[Originally published on RDH Magazine]
Xerostomia, your patient’s worst nightmare
June 1, 2020
Xerostomia, or dry mouth, affects many of our patients, and they look to us for suggestions. Now, we can offer them products that offer real relief from the discomfort and health risks of dry mouth.
Saliva is the “liquid gold” of the mouth. It serves as the mouth’s natural cleansing agent, carrying calcium and phosphate to aid in the remineralization process of the enamel and dentin.1 Saliva serves as a buffer to protect the oral, pharyngeal, and esophageal mucosa from orally ingested acid or acid regurgitation from the stomach.1,2 It also plays an essential role in taste sensations as well as digestion through the production of amylase. Saliva has a protective role, as it contains many antibacterial, antiviral, and antifungal agents that help provide a balanced microbial flora.1 Yet, studies indicate that up to 55% of the population experiences symptoms of xerostomia, or dry mouth.1
Review of xerostomia
There are many contributors to dry mouth, which include but are not limited to the use of certain medications, inhalers, vaping, smoking, chronic diseases, and aging.1,2 Dental hygienists should look for signs of dry mouth during the oral exam, as well as ask questions of the patient regarding symptoms that could indicate xerostomia. It is important to update medical histories at each appointment and take note of any health conditions or medications that may cause dry mouth.

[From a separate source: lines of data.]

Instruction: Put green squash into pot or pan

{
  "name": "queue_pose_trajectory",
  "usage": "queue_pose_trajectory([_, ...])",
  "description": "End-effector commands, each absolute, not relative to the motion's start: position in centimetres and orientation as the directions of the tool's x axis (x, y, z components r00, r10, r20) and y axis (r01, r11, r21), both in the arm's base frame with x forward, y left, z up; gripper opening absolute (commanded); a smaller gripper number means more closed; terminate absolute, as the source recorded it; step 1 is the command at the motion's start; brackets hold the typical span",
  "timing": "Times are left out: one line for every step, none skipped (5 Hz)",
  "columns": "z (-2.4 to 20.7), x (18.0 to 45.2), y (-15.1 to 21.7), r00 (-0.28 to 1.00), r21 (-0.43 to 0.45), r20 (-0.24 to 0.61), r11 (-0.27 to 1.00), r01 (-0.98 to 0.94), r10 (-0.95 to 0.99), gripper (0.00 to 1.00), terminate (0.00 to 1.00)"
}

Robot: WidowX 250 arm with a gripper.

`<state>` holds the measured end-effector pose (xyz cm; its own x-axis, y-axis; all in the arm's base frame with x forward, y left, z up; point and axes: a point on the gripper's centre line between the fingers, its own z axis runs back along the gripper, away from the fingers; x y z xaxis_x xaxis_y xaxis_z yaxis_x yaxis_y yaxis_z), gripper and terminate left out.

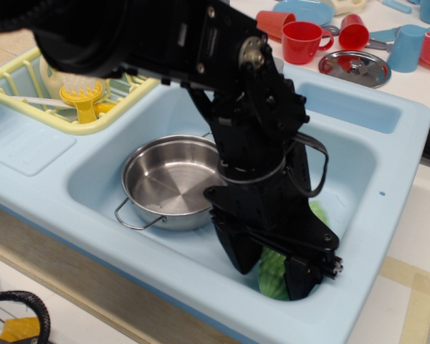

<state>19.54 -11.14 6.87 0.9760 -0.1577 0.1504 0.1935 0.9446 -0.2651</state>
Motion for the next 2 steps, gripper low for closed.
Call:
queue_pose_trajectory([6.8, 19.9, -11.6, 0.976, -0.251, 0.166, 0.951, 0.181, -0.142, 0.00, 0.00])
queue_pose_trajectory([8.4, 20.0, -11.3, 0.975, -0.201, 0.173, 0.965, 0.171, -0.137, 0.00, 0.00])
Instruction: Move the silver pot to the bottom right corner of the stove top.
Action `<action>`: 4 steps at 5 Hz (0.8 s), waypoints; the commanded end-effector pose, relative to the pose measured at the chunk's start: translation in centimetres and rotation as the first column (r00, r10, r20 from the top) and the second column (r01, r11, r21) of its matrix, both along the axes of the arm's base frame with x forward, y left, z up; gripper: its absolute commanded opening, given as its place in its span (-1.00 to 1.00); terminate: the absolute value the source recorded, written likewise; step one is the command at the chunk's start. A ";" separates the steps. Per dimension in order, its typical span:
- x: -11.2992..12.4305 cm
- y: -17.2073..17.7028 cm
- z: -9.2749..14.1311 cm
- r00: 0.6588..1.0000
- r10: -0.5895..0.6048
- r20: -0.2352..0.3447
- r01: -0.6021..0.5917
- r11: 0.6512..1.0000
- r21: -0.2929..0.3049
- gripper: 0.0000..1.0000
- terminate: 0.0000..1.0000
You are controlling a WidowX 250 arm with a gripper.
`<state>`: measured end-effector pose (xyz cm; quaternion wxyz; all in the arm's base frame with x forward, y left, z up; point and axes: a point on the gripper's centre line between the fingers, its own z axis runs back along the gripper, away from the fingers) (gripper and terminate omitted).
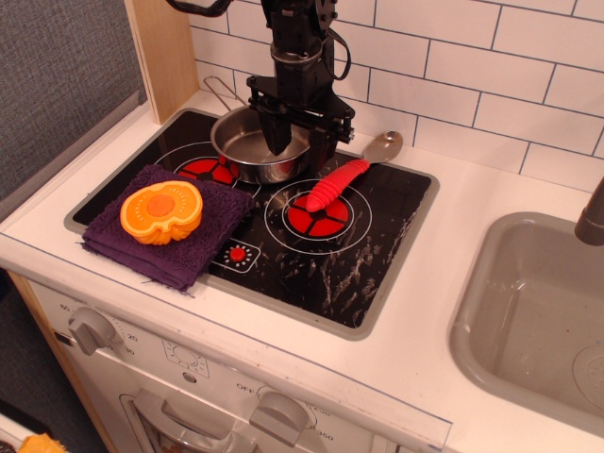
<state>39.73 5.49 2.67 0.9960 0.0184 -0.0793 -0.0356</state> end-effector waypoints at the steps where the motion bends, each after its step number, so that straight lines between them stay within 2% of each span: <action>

Table 1 lists the many signs and symptoms of xerostomia that clinicians should be aware of when assessing patients. Table 2 lists medications that may cause dry mouth.
Review of salivary glands
The three major salivary glands are the parotid, submandibular, and sublingual. These provide 90% of the total saliva volume.2 The parotid gland secretes mostly serous saliva, whereas the submandibular and sublingual glands secrete both mucous and serous saliva. Saliva is formed by acinar cells and modified by ductal cells to create a hypotonic solution.2 These glands provide unstimulated salivary flow to provide moisture throughout the mouth, which aids in normal functions such as speaking, swallowing, and remineralizing teeth.

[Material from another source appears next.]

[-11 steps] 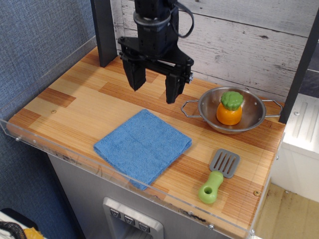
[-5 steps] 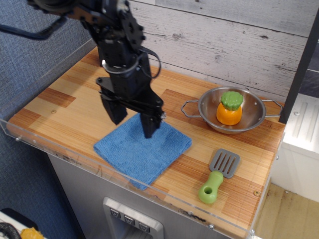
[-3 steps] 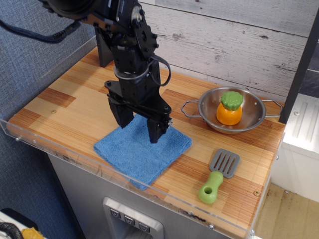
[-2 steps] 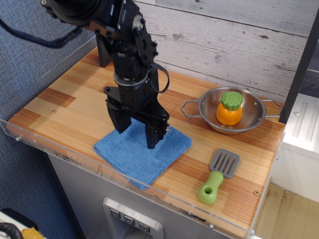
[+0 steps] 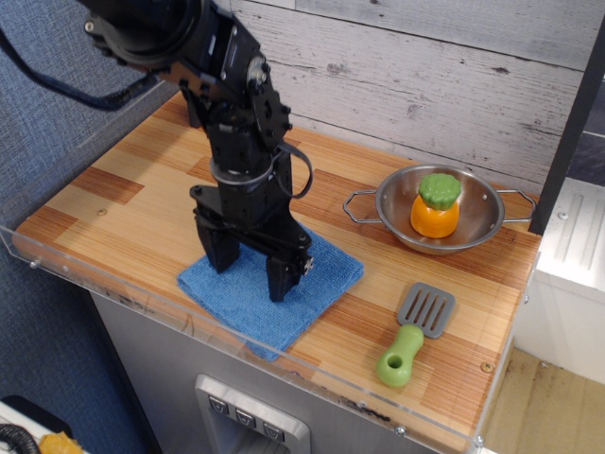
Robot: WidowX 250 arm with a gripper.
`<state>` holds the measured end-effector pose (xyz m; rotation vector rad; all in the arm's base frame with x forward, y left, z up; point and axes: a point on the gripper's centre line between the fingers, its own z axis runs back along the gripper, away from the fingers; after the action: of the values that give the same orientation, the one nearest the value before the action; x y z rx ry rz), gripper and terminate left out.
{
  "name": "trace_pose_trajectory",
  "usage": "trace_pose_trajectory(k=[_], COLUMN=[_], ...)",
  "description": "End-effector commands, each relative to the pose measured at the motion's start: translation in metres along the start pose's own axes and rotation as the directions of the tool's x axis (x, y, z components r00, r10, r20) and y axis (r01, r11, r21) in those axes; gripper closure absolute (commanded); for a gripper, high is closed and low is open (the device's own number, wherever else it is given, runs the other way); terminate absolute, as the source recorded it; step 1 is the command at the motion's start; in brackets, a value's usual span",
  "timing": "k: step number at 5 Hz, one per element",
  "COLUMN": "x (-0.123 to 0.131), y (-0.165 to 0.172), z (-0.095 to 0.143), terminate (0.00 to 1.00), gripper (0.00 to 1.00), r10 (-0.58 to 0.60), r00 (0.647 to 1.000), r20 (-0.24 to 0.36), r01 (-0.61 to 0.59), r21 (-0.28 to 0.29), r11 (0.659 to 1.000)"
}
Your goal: Move the blue napkin closer to the left edge of the table
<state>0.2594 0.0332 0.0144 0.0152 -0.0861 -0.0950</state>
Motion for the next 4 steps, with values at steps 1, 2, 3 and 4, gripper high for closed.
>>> trace_pose_trajectory(k=[1, 2, 3, 4], x=[-0.001, -0.003, -0.004, -0.008], y=[0.005, 0.005, 0.01, 0.025], z=[-0.008, -0.011, -0.01, -0.004], terminate=[0.0, 0.0, 0.0, 0.0], gripper=[0.0, 0.0, 0.0, 0.0], r10=[0.009, 0.01, 0.024, 0.061], r00=[1.0, 1.0, 0.999, 0.998], r20=[-0.012, -0.025, -0.028, -0.023], r01=[-0.008, -0.01, -0.023, -0.059], r21=[0.006, 0.013, 0.026, 0.052], r11=[1.0, 1.0, 0.999, 0.997])
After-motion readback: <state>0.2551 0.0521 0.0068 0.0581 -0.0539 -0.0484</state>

Other minor salivary glands contribute the remaining 10% of total saliva. Every two hours, the salivary glands are stimulated to complete alimentary functions, such as food digestion.2
Unstimulated and stimulated salivary flow
Saliva can be measured clinically by an unstimulated or stimulated flow. When determining the unstimulated salivary flow, the Challacombe technique (reviewed later in this article) is recommended.

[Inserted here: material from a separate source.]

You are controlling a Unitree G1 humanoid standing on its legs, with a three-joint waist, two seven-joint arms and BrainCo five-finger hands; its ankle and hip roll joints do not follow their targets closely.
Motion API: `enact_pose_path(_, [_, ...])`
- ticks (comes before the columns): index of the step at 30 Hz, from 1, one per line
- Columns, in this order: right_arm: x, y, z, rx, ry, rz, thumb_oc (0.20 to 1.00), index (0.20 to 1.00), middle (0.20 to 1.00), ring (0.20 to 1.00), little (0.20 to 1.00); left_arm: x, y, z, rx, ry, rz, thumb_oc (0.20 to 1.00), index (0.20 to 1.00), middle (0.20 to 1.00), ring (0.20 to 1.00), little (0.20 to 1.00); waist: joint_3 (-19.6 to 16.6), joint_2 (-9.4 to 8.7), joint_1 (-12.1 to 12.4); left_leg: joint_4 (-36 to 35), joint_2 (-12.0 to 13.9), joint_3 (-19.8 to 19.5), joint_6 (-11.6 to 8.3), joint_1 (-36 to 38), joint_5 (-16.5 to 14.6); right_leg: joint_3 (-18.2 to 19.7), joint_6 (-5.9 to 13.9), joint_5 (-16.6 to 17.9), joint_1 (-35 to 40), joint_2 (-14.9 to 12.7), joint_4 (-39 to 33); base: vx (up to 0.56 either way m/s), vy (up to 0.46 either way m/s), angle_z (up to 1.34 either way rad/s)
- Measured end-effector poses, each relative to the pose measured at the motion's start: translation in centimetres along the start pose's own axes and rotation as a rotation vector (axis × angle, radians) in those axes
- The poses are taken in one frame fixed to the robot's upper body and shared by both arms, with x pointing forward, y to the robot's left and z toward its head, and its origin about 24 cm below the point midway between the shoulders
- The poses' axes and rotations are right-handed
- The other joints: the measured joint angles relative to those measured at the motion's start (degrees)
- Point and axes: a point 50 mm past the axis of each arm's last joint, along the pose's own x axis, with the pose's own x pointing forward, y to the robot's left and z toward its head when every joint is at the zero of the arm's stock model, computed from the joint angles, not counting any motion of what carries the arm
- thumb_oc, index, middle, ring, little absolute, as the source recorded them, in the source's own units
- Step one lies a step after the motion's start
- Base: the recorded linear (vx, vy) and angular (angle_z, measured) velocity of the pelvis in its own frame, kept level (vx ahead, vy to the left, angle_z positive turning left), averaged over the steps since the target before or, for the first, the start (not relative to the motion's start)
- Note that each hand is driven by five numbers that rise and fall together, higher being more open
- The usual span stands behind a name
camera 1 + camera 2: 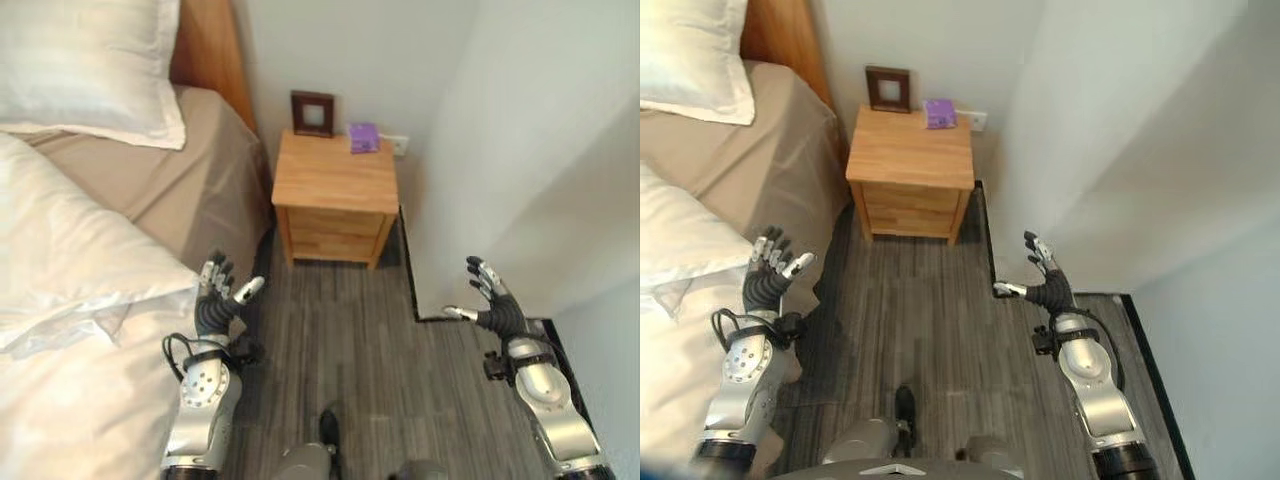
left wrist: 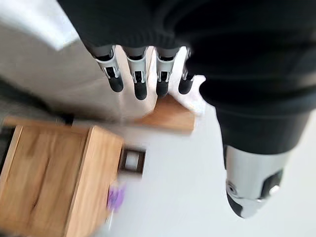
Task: Making the bed.
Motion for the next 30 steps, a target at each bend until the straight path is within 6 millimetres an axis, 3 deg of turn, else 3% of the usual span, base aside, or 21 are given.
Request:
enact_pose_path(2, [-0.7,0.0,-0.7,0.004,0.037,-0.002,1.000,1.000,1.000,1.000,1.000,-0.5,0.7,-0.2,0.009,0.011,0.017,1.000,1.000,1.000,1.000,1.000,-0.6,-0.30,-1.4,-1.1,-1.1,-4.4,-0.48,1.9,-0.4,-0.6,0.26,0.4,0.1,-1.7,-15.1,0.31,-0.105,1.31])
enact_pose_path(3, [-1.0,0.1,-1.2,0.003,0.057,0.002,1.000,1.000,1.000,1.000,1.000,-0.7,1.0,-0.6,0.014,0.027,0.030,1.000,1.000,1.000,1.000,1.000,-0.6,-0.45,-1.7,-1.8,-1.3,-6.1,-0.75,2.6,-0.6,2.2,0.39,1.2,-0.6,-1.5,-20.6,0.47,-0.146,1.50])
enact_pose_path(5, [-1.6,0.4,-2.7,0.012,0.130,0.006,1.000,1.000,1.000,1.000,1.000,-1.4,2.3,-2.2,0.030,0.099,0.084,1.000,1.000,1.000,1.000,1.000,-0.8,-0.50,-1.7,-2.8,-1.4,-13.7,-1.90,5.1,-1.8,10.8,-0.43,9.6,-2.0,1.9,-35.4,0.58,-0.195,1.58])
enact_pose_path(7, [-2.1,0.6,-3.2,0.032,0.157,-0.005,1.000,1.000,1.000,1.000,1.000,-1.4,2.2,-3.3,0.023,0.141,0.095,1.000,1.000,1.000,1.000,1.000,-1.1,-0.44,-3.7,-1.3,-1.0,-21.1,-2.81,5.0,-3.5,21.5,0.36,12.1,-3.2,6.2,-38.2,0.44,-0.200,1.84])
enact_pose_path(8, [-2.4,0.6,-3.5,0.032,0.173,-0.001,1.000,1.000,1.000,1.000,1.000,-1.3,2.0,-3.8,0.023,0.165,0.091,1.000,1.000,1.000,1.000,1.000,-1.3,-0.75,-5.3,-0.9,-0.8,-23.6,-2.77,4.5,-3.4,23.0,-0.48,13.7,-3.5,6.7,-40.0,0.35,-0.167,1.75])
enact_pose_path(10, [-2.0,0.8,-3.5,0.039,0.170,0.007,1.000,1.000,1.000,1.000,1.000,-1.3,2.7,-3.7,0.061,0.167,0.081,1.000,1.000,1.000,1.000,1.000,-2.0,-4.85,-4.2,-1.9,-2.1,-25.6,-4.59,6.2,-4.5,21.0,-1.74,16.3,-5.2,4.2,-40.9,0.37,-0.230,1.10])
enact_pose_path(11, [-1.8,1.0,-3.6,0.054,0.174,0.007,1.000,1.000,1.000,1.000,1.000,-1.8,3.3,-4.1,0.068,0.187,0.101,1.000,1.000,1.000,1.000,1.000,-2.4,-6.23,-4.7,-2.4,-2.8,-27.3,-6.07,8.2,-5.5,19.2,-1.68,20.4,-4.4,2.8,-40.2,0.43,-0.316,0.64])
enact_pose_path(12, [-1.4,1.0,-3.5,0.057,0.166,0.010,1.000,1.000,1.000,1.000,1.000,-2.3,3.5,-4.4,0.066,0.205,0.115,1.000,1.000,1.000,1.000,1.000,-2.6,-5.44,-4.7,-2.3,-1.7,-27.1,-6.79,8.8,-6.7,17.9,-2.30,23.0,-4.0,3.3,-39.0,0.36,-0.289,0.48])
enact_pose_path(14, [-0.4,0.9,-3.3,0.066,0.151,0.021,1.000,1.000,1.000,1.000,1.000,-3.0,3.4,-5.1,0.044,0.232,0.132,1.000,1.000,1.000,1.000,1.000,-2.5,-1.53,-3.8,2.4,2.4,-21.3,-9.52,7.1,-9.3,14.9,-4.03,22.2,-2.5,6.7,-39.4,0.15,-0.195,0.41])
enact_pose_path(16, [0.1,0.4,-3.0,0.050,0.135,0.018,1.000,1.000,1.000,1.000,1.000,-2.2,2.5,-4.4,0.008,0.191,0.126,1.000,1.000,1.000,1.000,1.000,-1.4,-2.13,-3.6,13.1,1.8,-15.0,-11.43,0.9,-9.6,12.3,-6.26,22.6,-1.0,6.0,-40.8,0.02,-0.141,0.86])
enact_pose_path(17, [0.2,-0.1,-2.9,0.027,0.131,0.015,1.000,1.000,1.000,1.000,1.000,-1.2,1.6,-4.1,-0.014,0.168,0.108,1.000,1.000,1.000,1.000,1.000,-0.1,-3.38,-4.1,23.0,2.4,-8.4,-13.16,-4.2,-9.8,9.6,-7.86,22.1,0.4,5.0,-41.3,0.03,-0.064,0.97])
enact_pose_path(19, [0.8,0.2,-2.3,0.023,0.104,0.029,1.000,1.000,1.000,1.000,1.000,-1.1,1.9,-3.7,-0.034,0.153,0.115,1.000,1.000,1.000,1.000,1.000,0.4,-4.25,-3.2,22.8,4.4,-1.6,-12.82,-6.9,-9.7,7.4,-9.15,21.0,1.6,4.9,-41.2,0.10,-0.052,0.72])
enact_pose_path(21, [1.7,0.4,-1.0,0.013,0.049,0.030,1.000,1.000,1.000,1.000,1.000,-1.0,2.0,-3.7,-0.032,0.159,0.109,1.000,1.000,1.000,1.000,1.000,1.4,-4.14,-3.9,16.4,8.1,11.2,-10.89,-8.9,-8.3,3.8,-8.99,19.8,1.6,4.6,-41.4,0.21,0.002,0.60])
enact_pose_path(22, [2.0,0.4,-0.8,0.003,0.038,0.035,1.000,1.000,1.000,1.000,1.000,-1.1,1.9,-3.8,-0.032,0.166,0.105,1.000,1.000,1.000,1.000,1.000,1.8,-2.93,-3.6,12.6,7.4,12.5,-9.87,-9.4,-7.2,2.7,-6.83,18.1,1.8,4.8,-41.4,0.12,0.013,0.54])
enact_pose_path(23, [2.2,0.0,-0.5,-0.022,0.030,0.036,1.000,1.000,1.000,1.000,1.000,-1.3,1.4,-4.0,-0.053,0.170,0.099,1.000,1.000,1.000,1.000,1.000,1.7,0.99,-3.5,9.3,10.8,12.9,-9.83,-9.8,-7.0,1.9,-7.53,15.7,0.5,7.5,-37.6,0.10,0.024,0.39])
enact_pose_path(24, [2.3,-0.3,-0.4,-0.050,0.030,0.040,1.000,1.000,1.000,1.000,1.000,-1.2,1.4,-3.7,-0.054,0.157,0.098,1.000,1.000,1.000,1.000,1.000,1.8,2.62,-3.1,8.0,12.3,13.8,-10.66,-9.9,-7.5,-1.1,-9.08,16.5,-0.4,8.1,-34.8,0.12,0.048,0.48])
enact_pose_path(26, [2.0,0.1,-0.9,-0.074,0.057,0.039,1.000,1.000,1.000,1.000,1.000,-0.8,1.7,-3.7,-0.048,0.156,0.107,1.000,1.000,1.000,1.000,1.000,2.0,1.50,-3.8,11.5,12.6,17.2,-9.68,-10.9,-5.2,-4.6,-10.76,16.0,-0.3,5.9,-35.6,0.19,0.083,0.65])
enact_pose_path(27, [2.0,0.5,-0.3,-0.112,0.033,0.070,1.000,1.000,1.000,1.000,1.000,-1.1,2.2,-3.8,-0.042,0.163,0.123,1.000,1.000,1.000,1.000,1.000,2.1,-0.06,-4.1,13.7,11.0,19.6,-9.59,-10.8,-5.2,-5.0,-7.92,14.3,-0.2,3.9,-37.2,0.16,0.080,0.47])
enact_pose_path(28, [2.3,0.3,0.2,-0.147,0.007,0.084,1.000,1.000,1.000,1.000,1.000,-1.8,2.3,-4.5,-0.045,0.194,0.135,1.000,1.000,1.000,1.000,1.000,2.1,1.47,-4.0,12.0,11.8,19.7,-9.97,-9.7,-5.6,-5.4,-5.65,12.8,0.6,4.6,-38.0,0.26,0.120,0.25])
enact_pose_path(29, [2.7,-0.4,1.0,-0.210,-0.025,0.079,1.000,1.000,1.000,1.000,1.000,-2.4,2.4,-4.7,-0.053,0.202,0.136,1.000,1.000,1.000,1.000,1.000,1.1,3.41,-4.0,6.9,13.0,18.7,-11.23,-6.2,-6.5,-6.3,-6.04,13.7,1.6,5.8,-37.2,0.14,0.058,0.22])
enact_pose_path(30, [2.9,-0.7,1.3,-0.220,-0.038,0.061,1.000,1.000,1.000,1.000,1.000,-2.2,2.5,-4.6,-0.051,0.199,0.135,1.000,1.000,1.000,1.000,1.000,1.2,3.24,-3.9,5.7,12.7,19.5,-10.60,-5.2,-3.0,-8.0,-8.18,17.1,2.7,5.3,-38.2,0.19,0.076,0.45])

The stimulation of saliva is dependent on the duration of the stimulus and the intensity. For example, a highly acidic stimulus (such as lemon-flavored candy) will result in a high saliva output.
The normal daily production of saliva is between 0.5 and 1.5 liters.2 A measurement of unstimulated salivary flow is a more accurate representation of baseline saliva production.
Total salivary flow is typically measured using a spit technique. Because salivary flow changes throughout the day, the purpose of the salivary measurement is to replicate the production of the individual patient.
FIGURE 1: University of Southern California School of Dentistry salivary flow rate measurement sheet. Adapted with permission of Mahvash Navazesh, DMD.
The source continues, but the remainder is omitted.